Omit the pictures and return exactly the stretch of the material below from the line with "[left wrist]" through the line with "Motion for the".
#### DATA BELOW
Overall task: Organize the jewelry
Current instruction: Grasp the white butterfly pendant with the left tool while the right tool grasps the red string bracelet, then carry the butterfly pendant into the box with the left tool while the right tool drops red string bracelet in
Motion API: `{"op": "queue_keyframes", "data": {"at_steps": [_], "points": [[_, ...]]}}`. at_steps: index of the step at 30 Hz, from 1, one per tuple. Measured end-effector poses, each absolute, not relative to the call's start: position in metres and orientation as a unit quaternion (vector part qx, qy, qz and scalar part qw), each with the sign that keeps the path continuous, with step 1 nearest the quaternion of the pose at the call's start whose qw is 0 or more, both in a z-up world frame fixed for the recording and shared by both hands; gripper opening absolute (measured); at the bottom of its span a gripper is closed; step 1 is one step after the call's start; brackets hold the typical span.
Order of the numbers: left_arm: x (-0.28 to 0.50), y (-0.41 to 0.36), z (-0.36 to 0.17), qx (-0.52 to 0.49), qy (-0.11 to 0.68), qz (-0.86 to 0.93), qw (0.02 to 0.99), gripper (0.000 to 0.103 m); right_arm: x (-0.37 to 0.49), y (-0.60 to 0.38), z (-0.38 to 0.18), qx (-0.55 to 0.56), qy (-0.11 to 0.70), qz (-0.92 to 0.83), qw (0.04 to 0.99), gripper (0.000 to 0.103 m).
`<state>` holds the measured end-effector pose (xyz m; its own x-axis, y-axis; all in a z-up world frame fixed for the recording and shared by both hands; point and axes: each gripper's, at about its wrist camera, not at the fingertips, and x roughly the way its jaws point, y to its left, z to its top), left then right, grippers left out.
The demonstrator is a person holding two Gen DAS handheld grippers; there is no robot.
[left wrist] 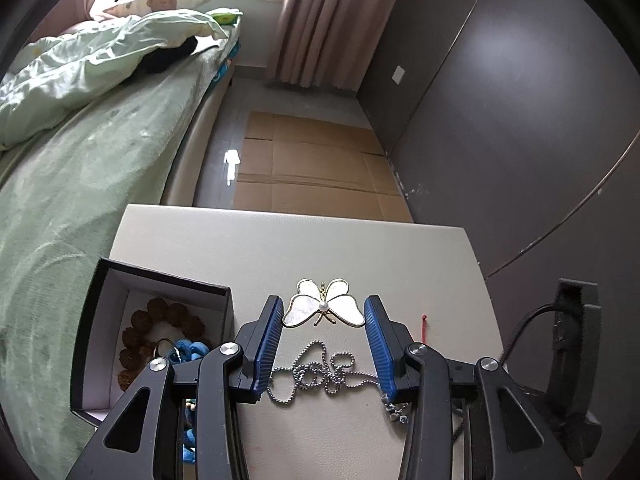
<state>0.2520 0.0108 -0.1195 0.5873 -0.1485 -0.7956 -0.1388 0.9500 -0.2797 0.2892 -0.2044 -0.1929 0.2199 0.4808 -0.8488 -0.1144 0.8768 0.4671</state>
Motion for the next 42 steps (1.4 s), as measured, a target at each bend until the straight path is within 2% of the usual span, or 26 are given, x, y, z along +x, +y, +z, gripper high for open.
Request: {"op": "queue_keyframes", "data": {"at_steps": [3, 4, 6, 20, 31, 37, 40, 42], "points": [[0.250, 0.012, -0.117, -0.159, 0.451, -0.005, 0.878, 0.043, 0.289, -0.201, -0.192, 0.139, 0.592, 0.189, 0.771, 0.023], [0.249, 0.013, -0.115, -0.159, 0.450, -0.005, 0.879, 0.043, 0.289, -0.201, -0.194, 0.137, 0.594, 0.189, 0.770, 0.013], [0.246, 0.015, -0.113, -0.165, 0.446, -0.006, 0.880, 0.043, 0.290, -0.201, -0.195, 0.136, 0.592, 0.194, 0.770, 0.009], [0.212, 0.034, -0.077, -0.187, 0.397, -0.008, 0.899, 0.043, 0.266, -0.202, -0.118, 0.159, 0.498, 0.259, 0.812, 0.009], [0.191, 0.072, -0.066, -0.209, 0.381, 0.015, 0.900, 0.043, 0.253, -0.178, -0.097, 0.176, 0.462, 0.306, 0.814, 0.009], [0.185, 0.089, -0.072, -0.210, 0.398, 0.028, 0.892, 0.044, 0.247, -0.155, -0.093, 0.183, 0.448, 0.329, 0.811, 0.009], [0.187, 0.101, -0.080, -0.216, 0.416, 0.039, 0.882, 0.047, 0.244, -0.141, -0.091, 0.191, 0.439, 0.343, 0.808, 0.009], [0.185, 0.109, -0.085, -0.226, 0.422, 0.044, 0.877, 0.059, 0.243, -0.132, -0.091, 0.196, 0.436, 0.351, 0.805, 0.009]]}}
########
EXERCISE OUTPUT:
[left wrist] 
<state>0.2520 0.0108 -0.1195 0.5873 -0.1485 -0.7956 -0.1388 0.9500 -0.2797 0.2892 -0.2044 -0.1929 0.2199 0.4808 -0.8488 -0.1144 0.8768 0.4671</state>
Motion for the next 42 steps (1.4 s), as measured, a target at each bend until the straight path is within 2% of the usual span, or 26 are given, x, y, z along +x, +y, +z, gripper high for open.

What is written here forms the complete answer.